[TRY IT] Copy the data exactly from the line that contains "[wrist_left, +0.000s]" through the line that contains "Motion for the", keeping both end lines and leaving out everything else.

[GIVEN MATERIAL]
=-=-=-=-=

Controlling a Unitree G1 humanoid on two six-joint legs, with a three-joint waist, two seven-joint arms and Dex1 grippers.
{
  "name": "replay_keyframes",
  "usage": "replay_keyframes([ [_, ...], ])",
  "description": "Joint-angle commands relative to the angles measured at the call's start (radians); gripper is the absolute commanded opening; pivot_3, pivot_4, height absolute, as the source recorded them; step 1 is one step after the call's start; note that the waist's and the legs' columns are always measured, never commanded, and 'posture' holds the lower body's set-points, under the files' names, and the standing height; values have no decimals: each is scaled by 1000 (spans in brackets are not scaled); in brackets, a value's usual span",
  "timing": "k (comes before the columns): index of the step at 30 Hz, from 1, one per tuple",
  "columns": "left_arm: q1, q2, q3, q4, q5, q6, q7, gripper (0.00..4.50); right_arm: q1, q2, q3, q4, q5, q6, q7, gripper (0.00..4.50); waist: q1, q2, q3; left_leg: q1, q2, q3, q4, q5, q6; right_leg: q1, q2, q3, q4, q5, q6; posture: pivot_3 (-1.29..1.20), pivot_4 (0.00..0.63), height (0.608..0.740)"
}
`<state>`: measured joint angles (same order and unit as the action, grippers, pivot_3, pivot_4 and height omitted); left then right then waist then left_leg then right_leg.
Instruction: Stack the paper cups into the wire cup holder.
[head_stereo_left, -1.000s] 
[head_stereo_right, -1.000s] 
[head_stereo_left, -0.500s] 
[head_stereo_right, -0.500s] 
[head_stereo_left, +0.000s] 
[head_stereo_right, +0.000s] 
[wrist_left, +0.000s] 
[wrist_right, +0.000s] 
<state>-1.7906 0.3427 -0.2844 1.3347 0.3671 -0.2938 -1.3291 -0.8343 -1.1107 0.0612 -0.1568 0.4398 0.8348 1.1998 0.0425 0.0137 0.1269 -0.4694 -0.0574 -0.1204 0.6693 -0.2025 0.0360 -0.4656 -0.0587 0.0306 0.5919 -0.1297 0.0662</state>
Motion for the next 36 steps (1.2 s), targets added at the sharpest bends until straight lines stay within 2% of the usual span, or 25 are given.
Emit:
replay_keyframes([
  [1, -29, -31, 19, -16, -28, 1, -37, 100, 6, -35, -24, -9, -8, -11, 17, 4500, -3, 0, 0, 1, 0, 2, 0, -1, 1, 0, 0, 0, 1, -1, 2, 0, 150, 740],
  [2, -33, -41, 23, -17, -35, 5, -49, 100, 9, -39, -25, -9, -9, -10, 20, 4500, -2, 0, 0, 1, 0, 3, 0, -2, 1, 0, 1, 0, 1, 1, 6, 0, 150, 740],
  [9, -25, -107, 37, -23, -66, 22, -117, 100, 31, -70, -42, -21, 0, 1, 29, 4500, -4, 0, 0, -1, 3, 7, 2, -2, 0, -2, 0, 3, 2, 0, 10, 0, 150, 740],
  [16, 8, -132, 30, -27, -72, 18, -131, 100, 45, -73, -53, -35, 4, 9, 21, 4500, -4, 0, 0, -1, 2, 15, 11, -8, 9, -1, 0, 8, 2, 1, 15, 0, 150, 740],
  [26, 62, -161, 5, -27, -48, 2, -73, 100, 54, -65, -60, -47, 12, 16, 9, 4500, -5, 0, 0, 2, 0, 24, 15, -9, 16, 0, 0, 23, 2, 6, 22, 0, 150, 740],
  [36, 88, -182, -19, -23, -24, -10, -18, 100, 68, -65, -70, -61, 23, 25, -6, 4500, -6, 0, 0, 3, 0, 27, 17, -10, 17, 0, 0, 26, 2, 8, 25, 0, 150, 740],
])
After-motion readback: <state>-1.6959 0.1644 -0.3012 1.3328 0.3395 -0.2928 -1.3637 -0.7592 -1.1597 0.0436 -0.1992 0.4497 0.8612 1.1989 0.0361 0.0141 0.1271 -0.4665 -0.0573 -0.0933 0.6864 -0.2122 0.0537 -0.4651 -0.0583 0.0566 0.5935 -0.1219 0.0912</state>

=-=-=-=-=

[THE COMPLETED TASK]
[wrist_left, +0.000s] 
[wrist_right, +0.000s] 
<state>-1.7906 0.3427 -0.2844 1.3347 0.3671 -0.2938 -1.3291 -0.8343 -1.1107 0.0612 -0.1568 0.4398 0.8348 1.1998 0.0425 0.0137 0.1269 -0.4694 -0.0574 -0.1204 0.6693 -0.2025 0.0360 -0.4656 -0.0587 0.0306 0.5919 -0.1297 0.0662</state>
Motion for the next 36 steps (1.2 s), targets added at the sharpest bends until straight lines stay within 2% of the usual span, or 25 are given.

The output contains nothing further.